What is needed: The line containing "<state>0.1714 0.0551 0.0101" marks the start; return it and every line after it in the listing below, exactly, through the last.

(Beginning of Information provided)

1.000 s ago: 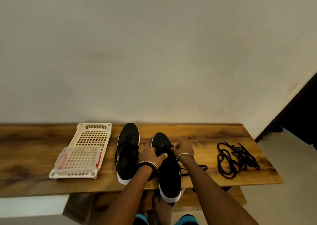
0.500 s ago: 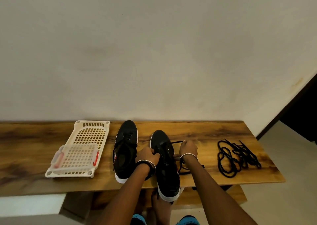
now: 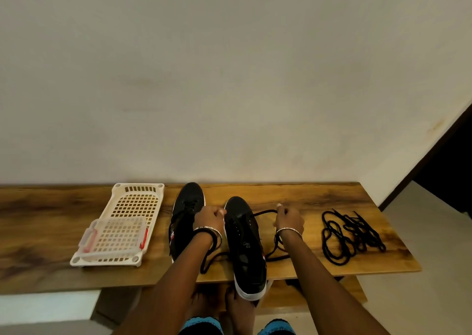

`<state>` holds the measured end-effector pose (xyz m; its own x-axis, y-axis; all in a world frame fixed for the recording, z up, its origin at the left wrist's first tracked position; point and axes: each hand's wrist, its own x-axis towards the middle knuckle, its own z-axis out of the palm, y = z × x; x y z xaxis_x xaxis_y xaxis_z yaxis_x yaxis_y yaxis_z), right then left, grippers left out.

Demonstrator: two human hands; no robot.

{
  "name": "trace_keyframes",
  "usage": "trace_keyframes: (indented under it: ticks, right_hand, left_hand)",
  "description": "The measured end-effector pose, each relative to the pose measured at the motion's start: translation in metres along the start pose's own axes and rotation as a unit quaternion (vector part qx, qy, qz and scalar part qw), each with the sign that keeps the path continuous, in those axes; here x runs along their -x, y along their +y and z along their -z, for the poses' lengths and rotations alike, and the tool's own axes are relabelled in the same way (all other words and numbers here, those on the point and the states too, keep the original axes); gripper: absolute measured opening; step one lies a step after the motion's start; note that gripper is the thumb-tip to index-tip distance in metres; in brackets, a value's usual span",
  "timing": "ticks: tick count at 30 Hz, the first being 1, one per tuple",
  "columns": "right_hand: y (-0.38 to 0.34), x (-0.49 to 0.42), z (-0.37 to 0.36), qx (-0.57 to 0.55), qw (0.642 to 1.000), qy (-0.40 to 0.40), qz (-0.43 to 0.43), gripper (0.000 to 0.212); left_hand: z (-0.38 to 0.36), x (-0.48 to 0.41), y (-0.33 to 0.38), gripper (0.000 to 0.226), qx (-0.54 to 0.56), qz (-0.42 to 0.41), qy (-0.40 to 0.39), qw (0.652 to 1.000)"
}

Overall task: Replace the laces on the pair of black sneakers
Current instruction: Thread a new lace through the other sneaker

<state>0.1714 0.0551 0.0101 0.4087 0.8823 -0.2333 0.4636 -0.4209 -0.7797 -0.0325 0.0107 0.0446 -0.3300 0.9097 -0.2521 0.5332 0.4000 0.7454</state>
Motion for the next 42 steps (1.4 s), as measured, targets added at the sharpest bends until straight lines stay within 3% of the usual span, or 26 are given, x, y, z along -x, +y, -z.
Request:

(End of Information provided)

Solution:
<state>0.1714 0.0551 0.0101 0.4087 0.8823 -0.2333 0.4636 -0.4209 -0.7797 -0.0325 0.0107 0.0446 -0.3300 0.9097 -0.2521 0.5332 0.4000 0.7454</state>
Motion for the next 42 steps (1.4 s), as measured, targets added at the sharpest bends until straight lines stay within 3% of the usual span, or 26 are given, x, y, z along -x, +y, -z.
Request:

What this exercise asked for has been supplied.